Une enveloppe de 30 millions d’euros, soit environ 20 milliards de FCFA, vient consolider les marges de manœuvre financières de la Banque de développement des États de l’Afrique centrale. Le geste, validé le 12 juin, dépasse la simple opération comptable.
Réuni en session extraordinaire par visioconférence, le conseil d’administration de la BDEAC a entériné cette ligne de crédit accordée par la Banque arabe pour le développement économique en Afrique (BADEA). Une décision sobre, mais lourde de sens stratégique pour la sous-région.
Un appui qui élargit la capacité de financement de la BDEAC
Le concours de la BADEA n’arrive pas par hasard. Il prolonge l’effort de mobilisation des ressources engagé par la banque sous-régionale, dont la solidité conditionne directement le rythme des investissements en Afrique centrale.
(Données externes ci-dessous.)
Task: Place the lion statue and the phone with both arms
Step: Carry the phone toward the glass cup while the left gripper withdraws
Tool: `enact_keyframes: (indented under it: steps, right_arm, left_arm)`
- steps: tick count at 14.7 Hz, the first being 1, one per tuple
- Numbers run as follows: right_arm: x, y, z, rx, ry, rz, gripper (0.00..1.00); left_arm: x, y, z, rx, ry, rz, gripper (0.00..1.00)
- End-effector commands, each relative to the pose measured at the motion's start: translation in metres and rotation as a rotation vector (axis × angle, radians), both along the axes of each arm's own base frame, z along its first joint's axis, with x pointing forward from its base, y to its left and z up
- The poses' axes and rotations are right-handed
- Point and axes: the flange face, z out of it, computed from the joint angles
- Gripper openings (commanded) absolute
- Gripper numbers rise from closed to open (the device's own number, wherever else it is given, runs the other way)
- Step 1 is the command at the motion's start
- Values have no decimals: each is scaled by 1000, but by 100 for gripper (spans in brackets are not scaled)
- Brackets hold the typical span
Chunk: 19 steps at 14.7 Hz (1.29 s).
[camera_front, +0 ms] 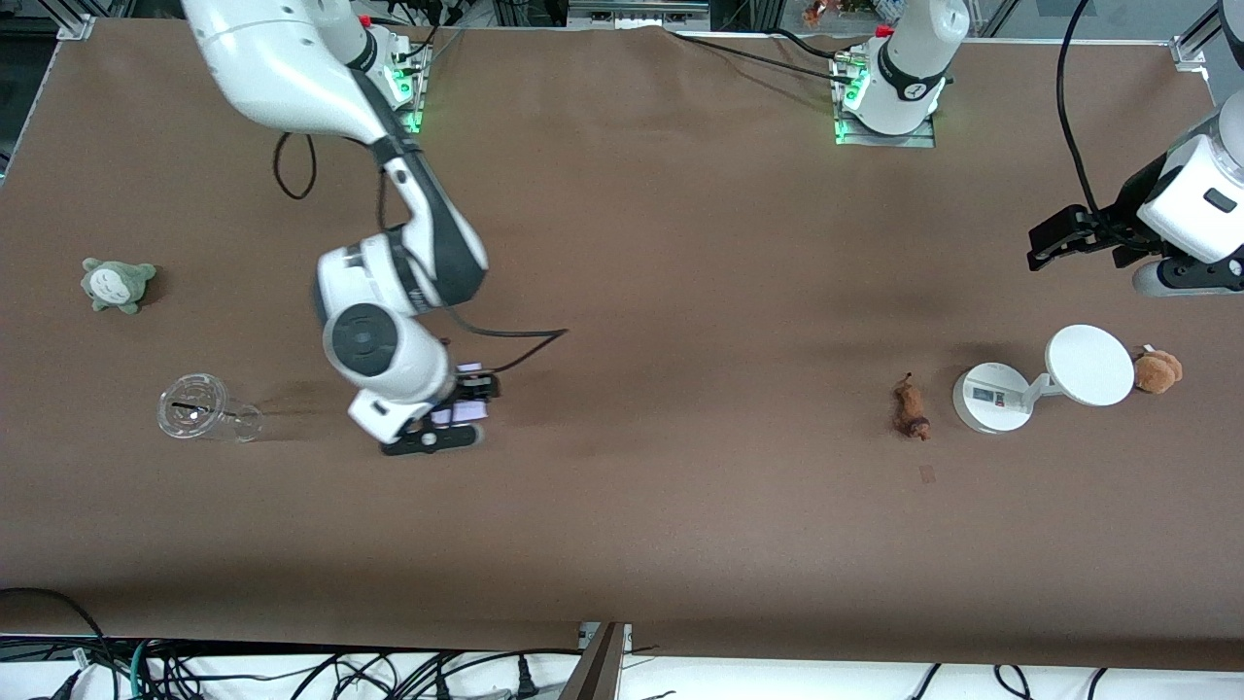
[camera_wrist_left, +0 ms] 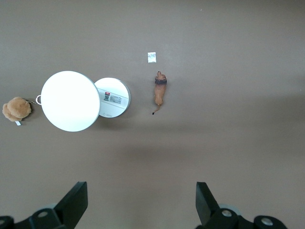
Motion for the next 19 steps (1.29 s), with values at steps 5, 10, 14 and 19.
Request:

Concrètement, ces 20 milliards de FCFA renforcent la capacité de la BDEAC à soutenir des économies souvent contraintes par l’accès au capital. Pour une institution de développement, chaque ligne de crédit extérieure agrandit le périmètre d’action.
L’accord traduit aussi une confiance institutionnelle. En adossant une partie de ses ressources à un partenaire arabe reconnu, la banque diversifie ses appuis et réduit sa dépendance à un nombre restreint de bailleurs.
La BDEAC vise désormais les marchés internationaux de capitaux
Au-delà de ce financement ponctuel, les administrateurs ont approuvé des mesures destinées à ouvrir un accès aux marchés internationaux de capitaux. L’ambition est claire : sortir du seul registre des prêts bilatéraux et concessionnels.
Cette orientation marque un changement d’échelle. Lever des fonds auprès d’investisseurs privés suppose une discipline financière exigeante, une notation crédible et une lisibilité que peu d’institutions régionales atteignent rapidement.
Pour la BDEAC, l’enjeu consiste à transformer une réputation de financeur public en signature recevable sur les places financières. La démarche est patiente, mais elle dessine une trajectoire d’autonomie progressive.
Hervé Ndoba assume une posture de consolidation
Le président du conseil d’administration, Hervé Ndoba, par ailleurs ministre centrafricain des Finances, a tenu à inscrire l’opération dans une dynamique de long terme plutôt que dans l’effet d’annonce.
« La Banque est sur une trajectoire de consolidation… nous sommes fiers de voir notre institution continuer ce leadership comme financeur d’infrastructures », a-t-il déclaré, résumant l’état d’esprit du conseil.
Le propos est révélateur. Il situe la BDEAC non comme un guichet ponctuel, mais comme un acteur structurant, censé accompagner la transformation physique et économique des États membres sur la durée.
Le plan « Azobé » comme boussole stratégique
Ce financement ne flotte pas hors d’un cadre. Il s’insère dans le plan stratégique 2023-2027 de la banque, baptisé « Azobé », du nom d’un bois dense réputé pour sa résistance, symbole choisi avec soin.
Le programme « Azobé » concentre l’effort sur le financement des infrastructures et le développement régional. Routes, énergie, connectivité : autant de chantiers déterminants pour des économies qui peinent encore à s’intégrer entre elles.
En reliant la ligne de crédit de la BADEA à cette feuille de route, la BDEAC affiche une cohérence. Les ressources mobilisées ne sont pas dispersées, mais orientées vers des priorités assumées.
Une décision discrète aux effets potentiellement durables
L’opération du 12 juin n’a rien de spectaculaire dans sa forme. Une visioconférence, une approbation, un communiqué technique. Pourtant, son arrière-plan engage la crédibilité financière de toute une zone.
Pour les lecteurs attentifs aux équilibres économiques d’Afrique centrale, ce type de décision mérite d’être suivi. Les institutions de développement avancent par paliers, et chaque renforcement de ressources prépare les financements de demain.
Reste une question, que la BDEAC devra trancher dans les mois à venir : sa capacité à concrétiser l’accès aux marchés internationaux. C’est à cette aune que se mesurera la portée réelle de la consolidation engagée.
L’institution, en tout cas, semble vouloir avancer méthodiquement. Sans précipitation, mais avec une ligne directrice lisible, elle cherche à s’imposer comme la colonne vertébrale du financement régional en Afrique centrale.